Webinar Explores Hieroglyphics and Coptic Scripts as African Innovations
As part of Africa Month celebrations, the College of Humanities in collaboration with the National Institute for the Humanities and Social Sciences (NIHSS) hosted a webinar on Hieroglyphics and Coptic Scripts as African Innovations, presented by Vice-President and CEO of the Kass Media Group Dr Kiopkoeech Araap Sambu.
Deputy Vice-Chancellor and Head of the College of Humanities Professor Nhlanhla Mkhize said, ‘This lecture is timely for Africa Day and forms part of our inaugural College lecture series. It marks a significant milestone towards the African continent controlling its own past. We must position the continent as a significant role player for knowledge production. We must engage in ancient Egypt and ancient manuscripts to understand our past. This lecture is a launchpad for UKZN to introduce Egyptology.’
NIHSS Chief Executive Officer Professor Sarah Mosoetsa added, ‘This conversation is an important continental dialogue in which we can display pride in our languages because it offers a true account of our past so that we can take our histories forward.’
‘Egyptian religion is most intriguing and exciting and there are volumes upon volumes of literature on it,’ said Sambu, who discussed these varied sources and has come up with findings that call for a total re-look and re-evaluation of African religious systems.
Sambu encouraged UKZN students to learn, take courses, do research on and use the ancient scripts of Egypt known as Coptic and Hieroglyphics. ‘Knowledge of these ancient scripts will facilitate further deeper research into the African past; a past whose greater knowledge about Africa is unpalatable to much of the West but which will build Africans’ pride in their own past and, therefore - this is very important - in their own present,’ he said.

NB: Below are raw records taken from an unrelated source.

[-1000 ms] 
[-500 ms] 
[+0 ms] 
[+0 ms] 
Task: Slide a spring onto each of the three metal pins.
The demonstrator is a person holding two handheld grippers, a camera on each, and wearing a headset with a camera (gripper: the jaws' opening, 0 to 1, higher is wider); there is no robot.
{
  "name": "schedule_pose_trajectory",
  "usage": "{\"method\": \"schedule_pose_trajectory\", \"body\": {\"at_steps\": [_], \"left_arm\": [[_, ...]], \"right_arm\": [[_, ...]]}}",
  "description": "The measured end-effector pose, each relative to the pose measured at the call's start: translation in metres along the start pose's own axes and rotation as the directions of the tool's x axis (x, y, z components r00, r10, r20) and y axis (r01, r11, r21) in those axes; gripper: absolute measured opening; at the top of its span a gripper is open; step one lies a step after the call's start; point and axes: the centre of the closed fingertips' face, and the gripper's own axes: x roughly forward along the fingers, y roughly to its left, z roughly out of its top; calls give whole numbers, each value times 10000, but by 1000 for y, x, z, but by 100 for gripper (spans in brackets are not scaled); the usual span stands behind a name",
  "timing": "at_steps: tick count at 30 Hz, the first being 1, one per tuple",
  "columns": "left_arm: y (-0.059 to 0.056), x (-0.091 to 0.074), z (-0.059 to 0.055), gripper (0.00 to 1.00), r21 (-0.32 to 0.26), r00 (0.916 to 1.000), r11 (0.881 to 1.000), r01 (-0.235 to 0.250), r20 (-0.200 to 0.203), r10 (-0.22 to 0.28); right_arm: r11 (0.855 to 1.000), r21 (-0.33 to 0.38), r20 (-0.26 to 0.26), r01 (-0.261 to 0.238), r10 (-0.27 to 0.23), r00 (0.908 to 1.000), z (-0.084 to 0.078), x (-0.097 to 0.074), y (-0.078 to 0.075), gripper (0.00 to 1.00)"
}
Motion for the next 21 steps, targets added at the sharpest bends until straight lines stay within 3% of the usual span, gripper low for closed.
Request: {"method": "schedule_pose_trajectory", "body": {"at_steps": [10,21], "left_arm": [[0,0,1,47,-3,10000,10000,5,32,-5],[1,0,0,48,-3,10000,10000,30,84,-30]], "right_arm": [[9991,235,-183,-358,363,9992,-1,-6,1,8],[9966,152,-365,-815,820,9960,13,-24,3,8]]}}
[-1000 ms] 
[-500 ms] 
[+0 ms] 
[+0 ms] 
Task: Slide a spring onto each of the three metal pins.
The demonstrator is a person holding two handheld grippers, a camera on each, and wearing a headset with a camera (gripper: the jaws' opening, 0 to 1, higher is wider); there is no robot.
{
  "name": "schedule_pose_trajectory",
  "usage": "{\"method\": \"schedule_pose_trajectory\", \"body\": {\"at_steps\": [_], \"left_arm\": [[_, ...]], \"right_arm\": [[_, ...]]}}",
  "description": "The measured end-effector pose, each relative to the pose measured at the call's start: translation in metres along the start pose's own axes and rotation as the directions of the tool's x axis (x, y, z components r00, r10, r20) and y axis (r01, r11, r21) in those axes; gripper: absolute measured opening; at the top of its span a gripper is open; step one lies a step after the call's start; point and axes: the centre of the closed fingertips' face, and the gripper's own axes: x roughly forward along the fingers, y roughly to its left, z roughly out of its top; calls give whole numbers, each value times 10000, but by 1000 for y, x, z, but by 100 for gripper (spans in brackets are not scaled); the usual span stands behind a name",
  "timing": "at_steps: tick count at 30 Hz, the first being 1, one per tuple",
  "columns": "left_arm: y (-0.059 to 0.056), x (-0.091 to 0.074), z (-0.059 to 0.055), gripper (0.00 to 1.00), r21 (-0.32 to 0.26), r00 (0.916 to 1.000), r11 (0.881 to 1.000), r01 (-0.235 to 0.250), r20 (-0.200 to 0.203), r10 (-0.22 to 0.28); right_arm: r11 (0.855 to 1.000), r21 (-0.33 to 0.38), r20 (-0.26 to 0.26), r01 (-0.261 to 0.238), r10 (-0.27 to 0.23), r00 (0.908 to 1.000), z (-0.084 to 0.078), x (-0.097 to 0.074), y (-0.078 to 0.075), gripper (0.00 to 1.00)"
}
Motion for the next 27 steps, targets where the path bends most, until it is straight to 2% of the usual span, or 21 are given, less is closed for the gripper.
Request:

He demonstrated that the Egyptian scripts ‘are truly of African origin, a fact which has been hidden from the African all these years. Importantly, these African scripts gave birth to what we call Western alphabets.’
Sambu presented linguistic comparisons between Indo-European languages and Semitic languages, comparing them to the Egyptian language and the Kalenjiin African language. He described ‘ancient Egypt as the earliest known of Black people’s very own heritage.
‘One only needs to take a look at the drawings and carvings of the ancient Egyptians by those same ancient Egyptians. It depicts their own general physical appearance of being the darkest-skinned of the sub-Saharan people. If that is not enough, the lingering impression will remain until one recalls some of the Kalenjiin-sounding names of some Pharaohs of ancient Egypt such as Tutankhamun, Amasis, Chephren, Cheops, Psamtek, Psamis and more.’
Sambu also documented the views of the specialists and authorities who have been ignored or forgotten. He presented linguistic, mythical, and material connections referring to facts about ancient and modern African architecture.
In closing, senior lecturer in the School of Arts (African Languages) Professor Gugu Mazibuko said, ‘This lecture is a call to action to re-invest in indigenous knowledge, heritage, history, religion and languages. It also aligns with UKZN’s mission and vision to be the Premier University of African Scholarship.’